Members of a new model pod at the Orleans Parish Jail watch a television program together. NBC News Lt. Michael Lewis is collecting data on Orleans Justice Center residents to share with the city in order to expand the program. NBC News
NBC News requested interviews with state Sen. Heather Cloud and Assemblyman Raymond Cruz, who are spearheading the new bill that sheriffs say has affected the jail, but did not respond. In April, Louisiana Gov. Jeff Landry wrote to X, “Today marks the beginning of a new justice system here in Louisiana. From now on, 17-year-olds who commit burglaries, carjackings and robberies of our state's greatest men will not be treated like children in a court of law. They are criminals, and today they are finally being treated like criminals.”
The number of inmates at Hutson's facility has increased by 3 to 5 percent each month since March, according to department data reviewed by NBC News. Hutson also said he has been forced to create new units for minors. Because minors require complete visual and auditory isolation from all other adult residents, Hutson said, creating new units at an already overcrowded facility has created logistical and financial challenges.
According to the criminal justice think tank Prison Policy Initiative, Louisiana not only incarcerates a higher percentage of its residents than any other state, but also imprisons more than any other independent democracy.

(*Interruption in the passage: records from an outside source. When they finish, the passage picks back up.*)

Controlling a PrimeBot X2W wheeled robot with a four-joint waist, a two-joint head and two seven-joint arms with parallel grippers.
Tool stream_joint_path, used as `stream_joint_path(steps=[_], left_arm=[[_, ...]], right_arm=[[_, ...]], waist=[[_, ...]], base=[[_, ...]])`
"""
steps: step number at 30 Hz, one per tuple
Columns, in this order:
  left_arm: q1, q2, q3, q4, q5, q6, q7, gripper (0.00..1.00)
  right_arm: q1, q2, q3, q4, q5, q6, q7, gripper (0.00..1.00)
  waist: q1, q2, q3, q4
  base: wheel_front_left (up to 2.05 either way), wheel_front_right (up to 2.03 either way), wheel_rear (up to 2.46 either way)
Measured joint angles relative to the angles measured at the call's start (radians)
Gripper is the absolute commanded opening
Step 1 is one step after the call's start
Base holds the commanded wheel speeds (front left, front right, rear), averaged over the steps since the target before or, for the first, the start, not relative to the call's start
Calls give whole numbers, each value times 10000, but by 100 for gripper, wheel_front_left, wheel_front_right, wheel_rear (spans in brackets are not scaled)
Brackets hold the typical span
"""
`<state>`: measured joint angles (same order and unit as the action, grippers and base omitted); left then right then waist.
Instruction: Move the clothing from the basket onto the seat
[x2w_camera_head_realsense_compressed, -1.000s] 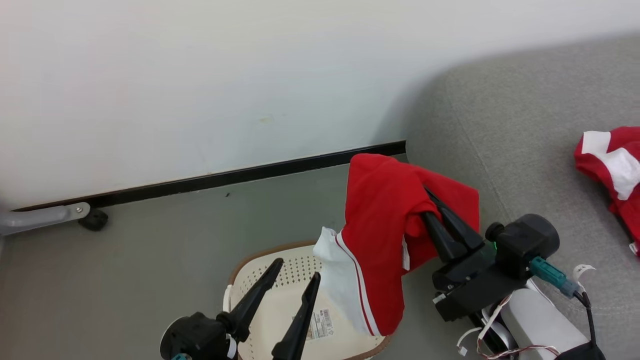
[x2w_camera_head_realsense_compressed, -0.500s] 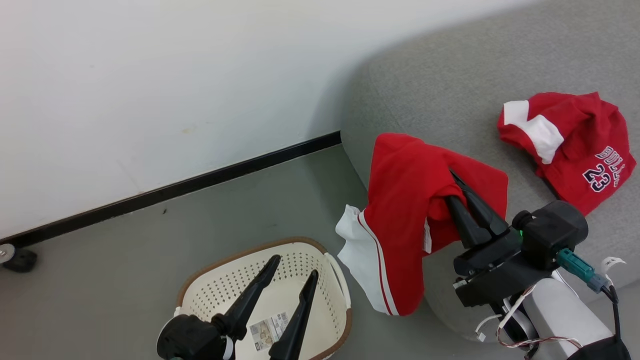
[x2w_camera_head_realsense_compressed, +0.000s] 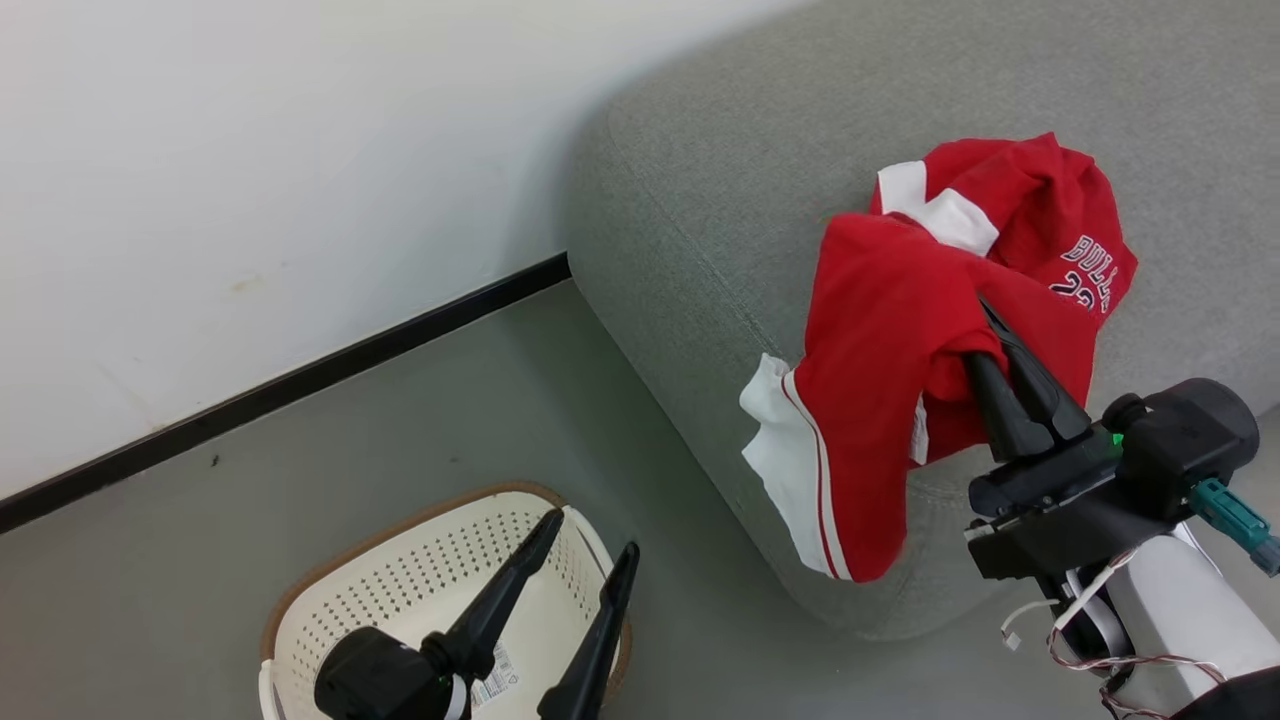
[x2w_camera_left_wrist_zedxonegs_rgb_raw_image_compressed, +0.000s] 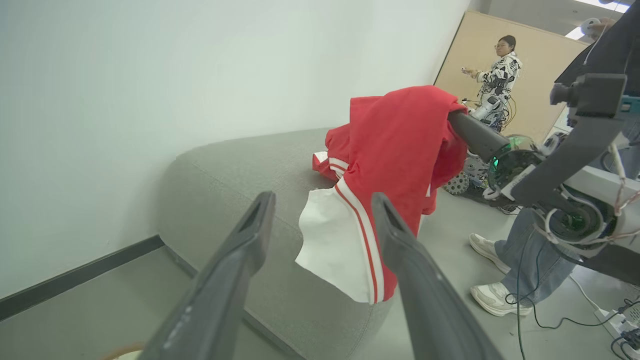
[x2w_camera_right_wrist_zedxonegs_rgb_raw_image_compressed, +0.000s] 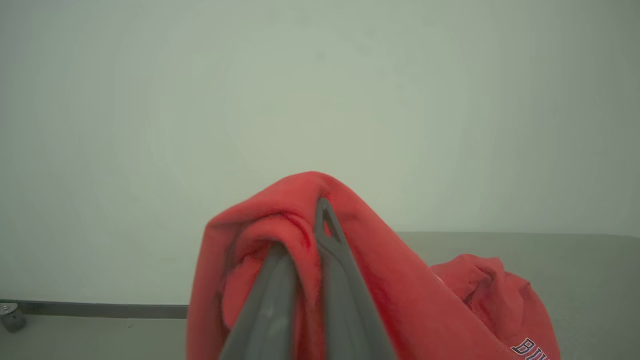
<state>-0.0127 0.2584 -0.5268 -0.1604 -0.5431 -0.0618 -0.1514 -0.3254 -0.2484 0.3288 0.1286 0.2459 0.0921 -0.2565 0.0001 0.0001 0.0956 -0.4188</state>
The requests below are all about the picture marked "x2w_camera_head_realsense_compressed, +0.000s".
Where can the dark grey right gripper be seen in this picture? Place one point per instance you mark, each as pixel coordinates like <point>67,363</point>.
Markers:
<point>1060,500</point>

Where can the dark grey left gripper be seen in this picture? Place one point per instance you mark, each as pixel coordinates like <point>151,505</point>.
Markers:
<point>453,700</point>

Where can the red shorts white striped trim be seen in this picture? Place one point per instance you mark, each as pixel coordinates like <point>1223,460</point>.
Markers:
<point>870,330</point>

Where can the red white Bulls jersey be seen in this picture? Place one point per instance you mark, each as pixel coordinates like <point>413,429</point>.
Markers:
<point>1030,190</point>

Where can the cream perforated laundry basket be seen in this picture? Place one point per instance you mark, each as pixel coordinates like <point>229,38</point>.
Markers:
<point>400,570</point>

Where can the black baseboard strip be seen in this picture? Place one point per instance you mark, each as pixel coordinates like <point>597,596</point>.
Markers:
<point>300,385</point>

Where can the grey fabric sofa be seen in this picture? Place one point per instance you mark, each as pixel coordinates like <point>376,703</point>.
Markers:
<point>750,150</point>

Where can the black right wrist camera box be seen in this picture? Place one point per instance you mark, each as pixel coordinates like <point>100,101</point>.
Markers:
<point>1190,435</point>

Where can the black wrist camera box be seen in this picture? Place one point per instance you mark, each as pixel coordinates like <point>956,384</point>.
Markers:
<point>375,675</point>
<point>1190,435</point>

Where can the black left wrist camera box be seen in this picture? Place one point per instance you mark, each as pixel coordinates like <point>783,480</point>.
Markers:
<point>375,675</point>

Andrea Armstrong, a legal scholar, MacArthur Fellow, and Loyola University professor, also emphasized that Louisiana has the highest per capita incarceration rate in most studies, as well as one of the highest rates of violent crime.
“The math is wrong, isn't it?” Armstrong said. “If putting people in prison made them safer, we'd be the safest state in the country.”
Instead, she said, solving the mental health and incarceration crisis requires leaders to think differently about safety and invest in building new mental health hospitals.
“And those resources shouldn't be tied to our criminal justice system. That's it,” she said. “People who are in crisis need to be evaluated by professionals. They need to have a treatment plan put in place. And only then can we begin to have conversations about the behaviors and actions that occurred when they weren't in treatment.”
Leonard Patty, who spent five years in pretrial detention, says the program helped him deal with past trauma. NBC News
Exemplary pod member Leonard Patty, a 42-year-old father who spent most of his childhood in New Orleans without parents, called Hutson and Lewis' efforts lifesaving: Before joining the pod community, he didn't realize that living with the prospect of dying every day was not normal.
“This program helped me,” he said. “If I had been killed in an encounter with the police, I would have been happy. That was my situation.”
He has been in pretrial detention for five years after pleading not guilty to second-degree murder. He said the program has helped him get past his anger and trauma and focus more on how he can help young people like Smith.
Lewis has spent the past few months surveying all the men in the new unit, collecting data on their New Orleans backgrounds and their mental-health treatment needs, and he hopes to present his findings to the city so that he can expand the program to other parts of the prison.
“Politicians don't understand,” he said. “If we as humans decided to treat other people like humans, things would change.”